Estate del 1987: Il brutto tempo iniziò venerdì diciassette luglio millenovecentottantasette e poi…
Paura, angoscia e fede
Il cielo è cupo nella valle e l’afa soffoca ogni cosa,
le conche innevate del Caronella lacrimano lucenti
sotto il sole nel cielo velato da un grigio e caldo sipario.
Si sente il respiro ansimante dei cani e ogni cosa riposa
con stanchezza infinita in trepida attesa di venti e di tenera pioggia,
caro ristoro nell’opprimente scenario.
In quel venerdì diciassette luglio millenovecentottantasette
tra le cime dei monti avanza lentamente un mare di nuvole scure.
I vecchi inquieti e pensosi annusano nell’aria tristi presagi
mentre vibrano i monti di tuoni e balenano potenti saette.
Gli anziani ricordano piogge violente, frane e antiche paure,
di tempi passati carichi di fatiche e di immensi disagi.
Non è pioggia il rumore delle acque nei fiumi possenti,
è acqua di neve che la feroce calura tra i monti ha sciolto!
Ora piove! Le acque di cielo e di terra sono un potente connubio
di furia assassina mentre salgono al cielo preghiere e lamenti
di gente che guarda i suoi beni con il terrore nel volto.
È l’ira del Drago o il ritorno dell’antico diluvio?
Piove il venerdì e il sabato nel luglio caldo e sciagurato.
In Val Tartano ventuno sono travolti dal fango assassino,
le piane di Morbegno e Talamona sono una fangosa palude,
urla il Madrasco e il Torreggio, il Mallero è tracimato!
L’Adda con il grigio Frodolfo e il candido Poschiavino
rovina case, strade, ponti mentre il cuore triste si chiude.
È domenica 19 luglio! La pioggia cessa e torna il caldo sole.
Nulla è come prima! Fiumi e torrenti portano rabbia e dolore,
trascinano massi mentre la gente urla “nessuno si arrenda,
prendiamo le pale, aiutiamoci o fratelli, sarà ciò che Dio vuole!”
Dopo sette giorni di affanno tra fango e gesti di amore
la gente ritorna alla vita, nelle case dopo l’alluvione tremenda.
Illusione! Ancora rovina, le frane e l’acqua si danno la mano,
con crepe profonde il monte Coppetto le acque hanno minato.
Una frana si muove e minaccia la valle, incombe il terrore
sulla piana allagata; si fugge, solo sette eroi lavorano nel piano
tra strade distrutte per mettere in salvo i beni che Dio ha dato.
Tutti in Valle hanno tristi pensieri e sono invasi da cupo dolore!
Nel giorno ventotto, alle sette e ventitré di quel caldo mattino
si ode un boato tra i monti e subito scompare una magnifica piana!
Frana il monte Coppetto su Poz, Tirindrè, Morignone, S. Antonio,
poi la terra sale a S. Martino e Aquilone come acqua in un catino.
Sette sono sepolti nel piano!
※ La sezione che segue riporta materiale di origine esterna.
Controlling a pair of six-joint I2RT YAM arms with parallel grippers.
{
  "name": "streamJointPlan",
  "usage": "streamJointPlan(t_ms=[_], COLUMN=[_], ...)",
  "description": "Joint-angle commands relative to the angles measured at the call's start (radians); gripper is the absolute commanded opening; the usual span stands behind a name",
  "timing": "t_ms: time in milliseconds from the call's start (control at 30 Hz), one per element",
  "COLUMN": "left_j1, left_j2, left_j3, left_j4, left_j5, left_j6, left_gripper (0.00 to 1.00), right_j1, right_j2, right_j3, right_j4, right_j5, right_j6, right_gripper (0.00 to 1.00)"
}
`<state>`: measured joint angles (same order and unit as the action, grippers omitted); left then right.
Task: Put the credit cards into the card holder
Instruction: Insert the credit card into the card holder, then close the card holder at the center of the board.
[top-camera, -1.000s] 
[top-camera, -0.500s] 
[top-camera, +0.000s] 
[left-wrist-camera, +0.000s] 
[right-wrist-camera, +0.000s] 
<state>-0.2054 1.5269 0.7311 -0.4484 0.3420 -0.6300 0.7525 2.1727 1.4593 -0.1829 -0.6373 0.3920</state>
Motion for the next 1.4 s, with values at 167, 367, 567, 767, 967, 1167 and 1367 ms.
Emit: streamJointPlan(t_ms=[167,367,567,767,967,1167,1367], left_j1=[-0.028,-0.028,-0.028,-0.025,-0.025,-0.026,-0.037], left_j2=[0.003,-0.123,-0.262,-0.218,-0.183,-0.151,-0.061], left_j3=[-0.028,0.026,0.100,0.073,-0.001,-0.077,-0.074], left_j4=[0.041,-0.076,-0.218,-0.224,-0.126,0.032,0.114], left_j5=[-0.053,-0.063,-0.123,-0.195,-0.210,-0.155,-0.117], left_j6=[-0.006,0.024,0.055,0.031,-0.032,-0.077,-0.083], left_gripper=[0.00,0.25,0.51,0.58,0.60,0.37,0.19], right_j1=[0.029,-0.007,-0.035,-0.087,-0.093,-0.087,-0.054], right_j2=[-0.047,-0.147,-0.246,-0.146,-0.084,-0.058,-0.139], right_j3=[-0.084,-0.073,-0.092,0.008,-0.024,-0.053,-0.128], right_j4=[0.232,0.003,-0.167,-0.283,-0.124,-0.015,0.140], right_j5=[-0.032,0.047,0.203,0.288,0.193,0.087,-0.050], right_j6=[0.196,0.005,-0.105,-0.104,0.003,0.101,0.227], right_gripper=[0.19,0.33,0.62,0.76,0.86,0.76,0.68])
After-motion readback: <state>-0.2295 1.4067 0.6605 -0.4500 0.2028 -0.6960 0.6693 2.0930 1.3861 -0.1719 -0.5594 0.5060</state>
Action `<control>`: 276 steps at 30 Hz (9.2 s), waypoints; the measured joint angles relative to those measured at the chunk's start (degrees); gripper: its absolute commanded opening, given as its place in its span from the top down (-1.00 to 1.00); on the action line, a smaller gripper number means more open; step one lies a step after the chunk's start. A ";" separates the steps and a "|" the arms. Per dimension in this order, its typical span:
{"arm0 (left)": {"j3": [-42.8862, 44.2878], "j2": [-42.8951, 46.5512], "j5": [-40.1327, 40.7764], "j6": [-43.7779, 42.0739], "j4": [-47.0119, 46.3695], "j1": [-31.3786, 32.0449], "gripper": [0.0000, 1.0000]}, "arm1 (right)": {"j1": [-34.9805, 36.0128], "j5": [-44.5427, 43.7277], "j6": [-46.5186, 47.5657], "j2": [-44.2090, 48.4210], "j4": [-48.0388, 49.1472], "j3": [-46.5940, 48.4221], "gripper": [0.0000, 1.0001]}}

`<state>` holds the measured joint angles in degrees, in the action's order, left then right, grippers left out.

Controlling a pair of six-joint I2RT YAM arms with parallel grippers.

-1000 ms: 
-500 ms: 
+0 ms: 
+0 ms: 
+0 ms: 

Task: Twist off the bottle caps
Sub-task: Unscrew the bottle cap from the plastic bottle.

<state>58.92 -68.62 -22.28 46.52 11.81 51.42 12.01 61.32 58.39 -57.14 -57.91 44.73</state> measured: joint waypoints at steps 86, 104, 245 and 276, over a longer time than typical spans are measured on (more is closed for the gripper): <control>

Ventidue uccisi a Aquilone dalla frana
e subito le acque dell’Adda chiuse formano il lago di S. Antonio.
In Valle si piangono i morti; le acque del lago salgono limacciose
nella piana desolata ora spettrale bara di quattro paesi incantati.
Il ventiquattro di agosto ancora pioggia con temporali rabbiosi.
Paura e angoscia! L’acqua del lago sale e minaccia tutte le cose.
La gente il venticinque fugge sui monti; i paesi sono evacuati.
I tecnici dicono; con la “tracimazione controllata” siate fiduciosi!
La gente è attonita e timorosa, prega e pensa ai cari e ai suoi beni,
mentre si alza il clamore di notizie sui luttuosi e tragici avvenimenti.
Trenta d’agosto! Il lago è colmo e tracima dal tappo pietroso,
è fangoso ma scorre nell’alveo dell’Adda come nei giorni sereni.
La gente esulta! Il Mondo loda i Valtellinesi che con i loro sentimenti,
hanno saputo con dignità e fierezza superare il momento luttuoso.
Sono trascorsi vent’anni, il triste ricordo rimane nei cuori di molti.
O giovani, le frane e le alluvioni che la Valle da sempre lamenta
saranno meno frequenti se amerete la vostra terra come una sposa.
E se cinquantatré gigli di campo dalla grande rovina sono stati colti
per il loro sacrificio e per la fede di molti l’ira del Drago si è spenta
quando voleva ingoiare la Valtellina con l’acqua del lago fangosa.